### Brief
The lines to be copied are those below that contain "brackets".
---- Available data
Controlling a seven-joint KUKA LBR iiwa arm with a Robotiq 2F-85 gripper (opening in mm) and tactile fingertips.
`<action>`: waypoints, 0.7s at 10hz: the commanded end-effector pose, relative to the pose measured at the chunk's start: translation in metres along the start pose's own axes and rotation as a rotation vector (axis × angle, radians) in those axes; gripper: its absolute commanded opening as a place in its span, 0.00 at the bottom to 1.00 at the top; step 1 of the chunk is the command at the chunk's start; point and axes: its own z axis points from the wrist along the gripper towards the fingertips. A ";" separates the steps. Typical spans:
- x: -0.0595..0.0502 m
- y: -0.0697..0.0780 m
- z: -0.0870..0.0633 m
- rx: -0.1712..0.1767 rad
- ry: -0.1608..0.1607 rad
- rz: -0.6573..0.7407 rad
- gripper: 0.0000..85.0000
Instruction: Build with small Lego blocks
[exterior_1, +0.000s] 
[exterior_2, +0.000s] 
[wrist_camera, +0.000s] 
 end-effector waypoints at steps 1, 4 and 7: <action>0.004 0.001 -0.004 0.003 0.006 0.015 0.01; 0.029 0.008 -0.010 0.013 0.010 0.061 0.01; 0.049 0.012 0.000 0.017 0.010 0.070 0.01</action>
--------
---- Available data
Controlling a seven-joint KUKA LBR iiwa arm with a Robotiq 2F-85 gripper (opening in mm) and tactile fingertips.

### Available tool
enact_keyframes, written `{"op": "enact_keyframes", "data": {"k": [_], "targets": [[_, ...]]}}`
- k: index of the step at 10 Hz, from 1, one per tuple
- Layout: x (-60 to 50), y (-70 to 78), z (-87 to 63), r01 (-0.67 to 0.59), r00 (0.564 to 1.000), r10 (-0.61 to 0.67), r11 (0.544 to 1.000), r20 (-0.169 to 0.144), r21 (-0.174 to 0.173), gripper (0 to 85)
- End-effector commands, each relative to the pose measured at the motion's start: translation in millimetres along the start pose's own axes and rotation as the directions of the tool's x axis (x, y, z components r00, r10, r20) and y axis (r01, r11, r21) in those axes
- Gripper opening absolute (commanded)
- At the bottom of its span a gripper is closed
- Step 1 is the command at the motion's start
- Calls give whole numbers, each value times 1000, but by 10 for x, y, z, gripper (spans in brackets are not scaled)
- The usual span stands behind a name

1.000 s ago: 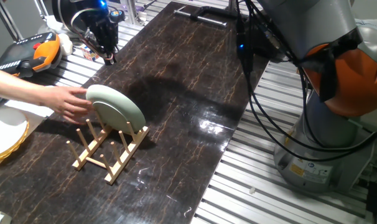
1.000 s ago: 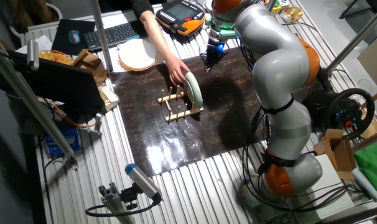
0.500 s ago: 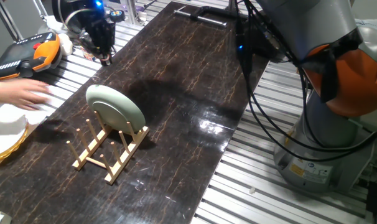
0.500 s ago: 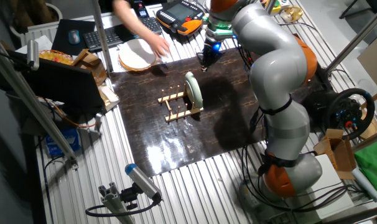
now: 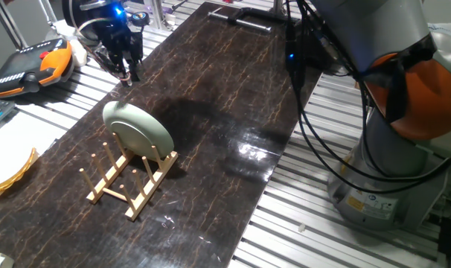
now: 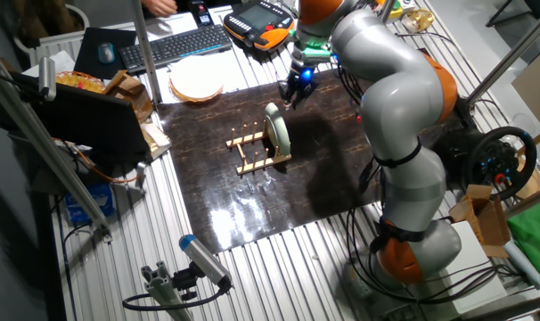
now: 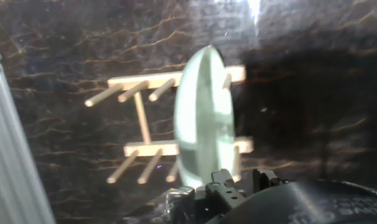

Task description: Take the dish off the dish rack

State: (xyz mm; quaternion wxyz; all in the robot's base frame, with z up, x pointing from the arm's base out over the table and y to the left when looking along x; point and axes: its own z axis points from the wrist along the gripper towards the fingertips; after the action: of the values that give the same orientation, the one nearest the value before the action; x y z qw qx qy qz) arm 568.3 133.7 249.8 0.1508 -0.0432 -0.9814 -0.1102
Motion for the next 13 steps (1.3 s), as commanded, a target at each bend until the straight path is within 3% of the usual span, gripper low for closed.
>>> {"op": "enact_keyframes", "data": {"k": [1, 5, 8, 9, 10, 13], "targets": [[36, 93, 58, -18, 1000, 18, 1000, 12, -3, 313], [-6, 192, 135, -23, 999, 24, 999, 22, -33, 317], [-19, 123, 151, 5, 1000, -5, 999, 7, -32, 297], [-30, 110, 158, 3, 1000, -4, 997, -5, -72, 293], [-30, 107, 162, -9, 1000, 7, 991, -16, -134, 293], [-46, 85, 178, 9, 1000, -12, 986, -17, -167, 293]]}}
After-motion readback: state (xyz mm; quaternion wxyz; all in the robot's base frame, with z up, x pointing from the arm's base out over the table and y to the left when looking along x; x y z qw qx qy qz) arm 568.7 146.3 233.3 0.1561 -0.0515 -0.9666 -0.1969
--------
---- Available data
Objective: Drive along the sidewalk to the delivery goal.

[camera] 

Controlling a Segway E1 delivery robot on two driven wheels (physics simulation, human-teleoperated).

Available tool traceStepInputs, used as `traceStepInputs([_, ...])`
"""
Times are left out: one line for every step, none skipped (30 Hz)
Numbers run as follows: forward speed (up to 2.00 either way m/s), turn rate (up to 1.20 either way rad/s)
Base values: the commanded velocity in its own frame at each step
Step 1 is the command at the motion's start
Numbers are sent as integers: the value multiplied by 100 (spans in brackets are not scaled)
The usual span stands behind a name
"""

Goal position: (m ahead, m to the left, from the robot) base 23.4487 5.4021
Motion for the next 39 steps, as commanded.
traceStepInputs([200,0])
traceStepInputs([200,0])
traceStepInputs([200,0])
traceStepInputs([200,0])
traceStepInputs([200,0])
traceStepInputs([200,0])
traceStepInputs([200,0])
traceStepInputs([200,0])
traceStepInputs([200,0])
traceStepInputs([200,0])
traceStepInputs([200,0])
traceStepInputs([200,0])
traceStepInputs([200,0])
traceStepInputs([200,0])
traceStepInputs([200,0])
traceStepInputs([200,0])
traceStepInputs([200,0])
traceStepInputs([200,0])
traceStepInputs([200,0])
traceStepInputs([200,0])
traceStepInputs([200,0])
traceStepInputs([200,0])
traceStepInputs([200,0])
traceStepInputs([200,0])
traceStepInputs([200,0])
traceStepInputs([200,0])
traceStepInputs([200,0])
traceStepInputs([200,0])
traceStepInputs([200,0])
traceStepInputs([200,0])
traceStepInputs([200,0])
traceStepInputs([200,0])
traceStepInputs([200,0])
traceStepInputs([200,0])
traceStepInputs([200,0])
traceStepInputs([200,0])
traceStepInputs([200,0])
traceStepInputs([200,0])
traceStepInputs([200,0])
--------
### Written response
- Calls give whole numbers, each value times 1000, but by 10 for x, y, z, gripper (spans in brackets are not scaled)
Numbers are sent as integers: the value multiplied by 100 (spans in brackets are not scaled)

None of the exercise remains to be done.